Copy exactly the stretch of data below from the line with "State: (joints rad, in" through the line with "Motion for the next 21", including both of those lines.

[[ Source data, beginning ]]

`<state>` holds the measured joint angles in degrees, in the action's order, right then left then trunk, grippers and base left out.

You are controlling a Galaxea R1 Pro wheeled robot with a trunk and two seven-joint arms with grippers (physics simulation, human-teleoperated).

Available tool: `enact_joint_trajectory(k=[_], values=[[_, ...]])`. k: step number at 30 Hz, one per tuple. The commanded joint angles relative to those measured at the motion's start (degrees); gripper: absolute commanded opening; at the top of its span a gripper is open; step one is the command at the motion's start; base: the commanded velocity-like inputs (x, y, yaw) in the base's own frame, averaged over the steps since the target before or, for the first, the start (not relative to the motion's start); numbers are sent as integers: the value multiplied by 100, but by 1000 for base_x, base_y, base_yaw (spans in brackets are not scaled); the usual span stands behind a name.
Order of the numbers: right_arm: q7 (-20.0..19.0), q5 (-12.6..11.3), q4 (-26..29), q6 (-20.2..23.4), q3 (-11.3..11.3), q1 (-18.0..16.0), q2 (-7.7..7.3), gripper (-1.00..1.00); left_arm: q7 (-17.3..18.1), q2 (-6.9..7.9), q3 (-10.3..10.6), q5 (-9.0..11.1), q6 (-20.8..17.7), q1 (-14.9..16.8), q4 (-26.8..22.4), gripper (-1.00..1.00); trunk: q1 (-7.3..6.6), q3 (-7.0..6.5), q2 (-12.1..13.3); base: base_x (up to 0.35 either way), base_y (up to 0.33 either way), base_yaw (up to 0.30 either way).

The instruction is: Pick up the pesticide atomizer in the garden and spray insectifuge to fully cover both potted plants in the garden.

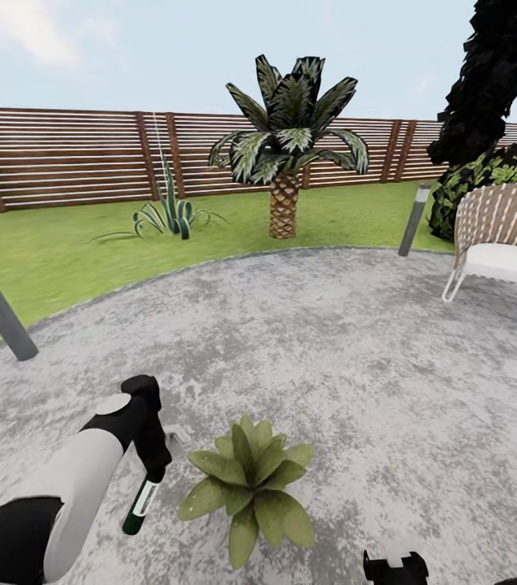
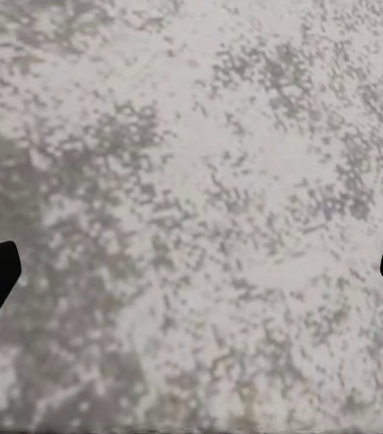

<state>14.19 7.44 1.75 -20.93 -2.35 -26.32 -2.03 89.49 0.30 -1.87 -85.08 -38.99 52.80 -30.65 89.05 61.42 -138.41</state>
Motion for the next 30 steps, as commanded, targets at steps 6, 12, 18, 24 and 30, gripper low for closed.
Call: enact_joint_trajectory(k=[6,12,18,24,30], values=[[49,56,-8,2,-20,-4,1,100,51,7,753,-61,-58,135,-13,-100,-1,5,-2,0,0,-132],[49,56,-8,2,-20,-2,1,100,51,427,832,-54,117,30,1,-100,-1,5,-2,0,0,-3],[49,56,-8,2,-22,-2,1,100,51,450,797,15,291,-282,5,-100,-1,5,-2,0,0,0],[49,56,-8,2,-27,-3,1,100,51,395,757,122,293,-670,59,-100,-1,5,-2,0,0,0],[49,56,-8,2,-28,-2,1,100,-222,409,737,573,277,-734,9,-100,-1,5,-2,0,0,21]])
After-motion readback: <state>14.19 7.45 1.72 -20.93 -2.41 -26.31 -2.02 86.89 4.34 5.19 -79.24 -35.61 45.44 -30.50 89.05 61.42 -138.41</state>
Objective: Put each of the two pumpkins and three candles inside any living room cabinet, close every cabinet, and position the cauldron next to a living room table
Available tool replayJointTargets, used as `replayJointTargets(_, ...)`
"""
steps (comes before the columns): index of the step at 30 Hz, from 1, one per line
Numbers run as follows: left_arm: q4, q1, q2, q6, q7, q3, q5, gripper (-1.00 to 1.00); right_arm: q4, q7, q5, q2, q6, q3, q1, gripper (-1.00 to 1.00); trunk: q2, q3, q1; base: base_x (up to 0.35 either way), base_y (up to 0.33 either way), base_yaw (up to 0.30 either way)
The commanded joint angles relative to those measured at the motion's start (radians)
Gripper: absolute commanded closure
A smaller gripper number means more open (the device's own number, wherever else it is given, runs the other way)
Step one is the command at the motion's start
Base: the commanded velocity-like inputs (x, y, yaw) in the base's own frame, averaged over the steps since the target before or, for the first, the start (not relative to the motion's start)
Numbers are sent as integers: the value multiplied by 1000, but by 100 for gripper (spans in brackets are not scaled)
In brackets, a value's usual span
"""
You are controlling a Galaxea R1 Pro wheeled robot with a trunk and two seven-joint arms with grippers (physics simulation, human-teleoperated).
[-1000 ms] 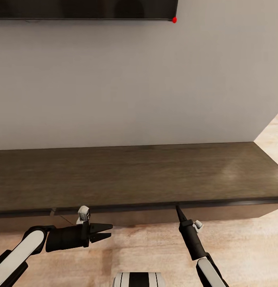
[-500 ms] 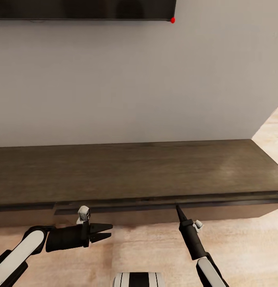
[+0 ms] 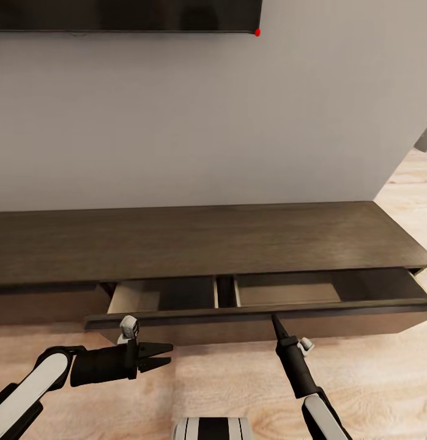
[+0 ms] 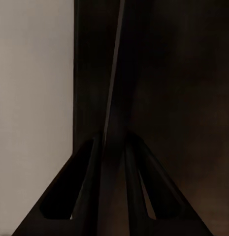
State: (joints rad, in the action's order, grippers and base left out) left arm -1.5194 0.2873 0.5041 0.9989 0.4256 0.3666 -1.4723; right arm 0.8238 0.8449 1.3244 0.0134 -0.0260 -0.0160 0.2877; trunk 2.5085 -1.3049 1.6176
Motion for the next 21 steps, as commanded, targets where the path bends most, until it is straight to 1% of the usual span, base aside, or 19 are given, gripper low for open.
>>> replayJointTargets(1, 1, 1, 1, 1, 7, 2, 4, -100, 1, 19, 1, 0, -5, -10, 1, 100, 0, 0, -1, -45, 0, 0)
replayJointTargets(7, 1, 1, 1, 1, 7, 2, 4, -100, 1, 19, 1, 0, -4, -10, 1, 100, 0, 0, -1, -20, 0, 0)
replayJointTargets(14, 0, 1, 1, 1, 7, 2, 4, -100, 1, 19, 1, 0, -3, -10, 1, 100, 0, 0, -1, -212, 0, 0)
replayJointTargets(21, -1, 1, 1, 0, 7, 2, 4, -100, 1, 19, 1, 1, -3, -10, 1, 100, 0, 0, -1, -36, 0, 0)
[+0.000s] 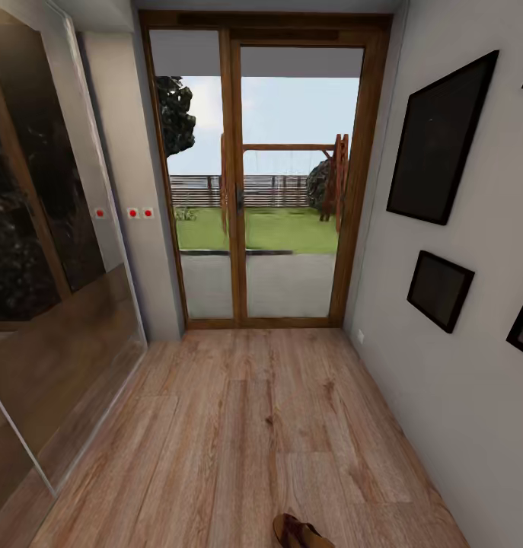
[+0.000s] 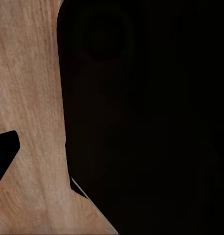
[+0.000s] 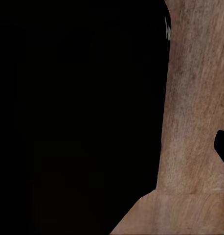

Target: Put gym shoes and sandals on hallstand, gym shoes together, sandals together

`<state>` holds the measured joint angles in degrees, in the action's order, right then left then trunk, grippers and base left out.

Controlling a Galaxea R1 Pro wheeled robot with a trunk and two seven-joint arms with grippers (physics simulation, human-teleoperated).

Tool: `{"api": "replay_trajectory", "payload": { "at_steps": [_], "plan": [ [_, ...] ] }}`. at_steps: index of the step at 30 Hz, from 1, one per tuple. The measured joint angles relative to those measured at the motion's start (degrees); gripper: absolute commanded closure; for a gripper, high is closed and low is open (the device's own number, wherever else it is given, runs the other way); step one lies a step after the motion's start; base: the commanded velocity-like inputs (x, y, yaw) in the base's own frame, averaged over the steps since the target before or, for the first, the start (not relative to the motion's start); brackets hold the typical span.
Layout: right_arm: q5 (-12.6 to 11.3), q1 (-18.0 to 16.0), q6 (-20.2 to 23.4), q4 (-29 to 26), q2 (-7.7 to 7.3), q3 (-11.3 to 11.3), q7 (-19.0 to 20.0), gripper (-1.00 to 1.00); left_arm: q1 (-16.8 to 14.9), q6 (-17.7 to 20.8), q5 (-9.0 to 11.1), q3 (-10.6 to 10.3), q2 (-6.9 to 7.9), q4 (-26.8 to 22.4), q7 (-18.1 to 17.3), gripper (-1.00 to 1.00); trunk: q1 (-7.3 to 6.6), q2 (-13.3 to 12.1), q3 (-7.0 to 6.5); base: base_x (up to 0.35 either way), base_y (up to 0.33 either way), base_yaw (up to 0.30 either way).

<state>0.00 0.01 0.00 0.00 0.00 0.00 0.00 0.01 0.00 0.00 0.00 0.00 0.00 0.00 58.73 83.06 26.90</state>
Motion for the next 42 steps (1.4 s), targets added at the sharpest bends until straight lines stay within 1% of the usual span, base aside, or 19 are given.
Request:
{"api": "replay_trajectory", "payload": {
  "at_steps": [7,15,30,31,37,40,41,42],
  "plan": [
    [0.4,0.1,0.1,-0.1,0.0,0.1,0.6,-1.0,-0.2,-0.1,-0.1,-0.1,-0.1,0.0,-0.1,-1.0,0.0,0.0,-0.01,0.0,0.0,0.0],
    [-0.1,0.1,0.1,-0.1,-0.01,-0.3,0.2,-1.0,-0.1,-0.4,0.0,-0.1,-0.17,-2.5,-0.1,-1.0,0.0,0.0,-0.01,0.0,0.0,0.0],
    [-0.2,0.1,0.1,-0.2,0.0,-0.4,0.4,-1.0,-0.1,-5.0,0.1,-0.2,-0.31,-7.4,-0.1,-1.0,0.0,0.0,-0.01,0.0,0.0,0.0],
    [-0.2,0.1,0.1,-0.2,0.0,-0.4,0.4,-1.0,-0.1,-5.3,0.1,-0.2,-0.38,-7.7,-0.1,-1.0,0.0,0.0,-0.01,0.0,0.0,0.0],
    [-0.1,0.1,0.0,-0.2,-0.07,-0.4,0.5,-1.0,-0.1,-5.9,0.2,-0.1,-2.21,-9.6,-0.1,-1.0,0.0,0.0,-0.01,0.0,0.0,0.0],
    [0.0,0.1,0.0,-0.3,-0.08,-0.4,0.5,-1.0,-0.1,-5.9,0.2,-0.1,-2.31,-10.6,-0.1,-1.0,0.0,0.0,-0.01,0.0,0.0,0.0],
    [0.0,0.1,0.0,-0.3,-0.08,-0.3,0.5,-1.0,-0.2,-5.9,0.2,-0.1,-2.3,-15.7,-0.1,-1.0,0.0,0.0,-0.02,0.0,0.0,0.0],
    [0.1,0.1,0.0,-0.4,-0.08,-0.3,0.3,-1.0,-0.1,-5.9,0.2,-0.1,-2.3,-17.5,-0.1,-1.0,0.0,0.0,-0.02,0.0,0.0,0.0]
  ]
}}
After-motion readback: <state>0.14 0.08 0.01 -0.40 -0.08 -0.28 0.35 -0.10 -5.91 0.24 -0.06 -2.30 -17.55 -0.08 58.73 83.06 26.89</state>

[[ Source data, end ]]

* [Exercise output]
State: (joints rad, in the action's order, grippers and base left out) left arm -1.5194 0.2873 0.5041 0.9989 0.4256 0.3666 -1.4723; right arm 0.8238 0.8449 1.3244 0.0134 -0.0260 -0.0160 0.2877; trunk 2.5085 -1.3049 1.6176
Motion for the next 21 steps, as commanded, targets where the path bends most, until it is straight to 1% of the usual span, base aside, or 19 are given, gripper low for open.

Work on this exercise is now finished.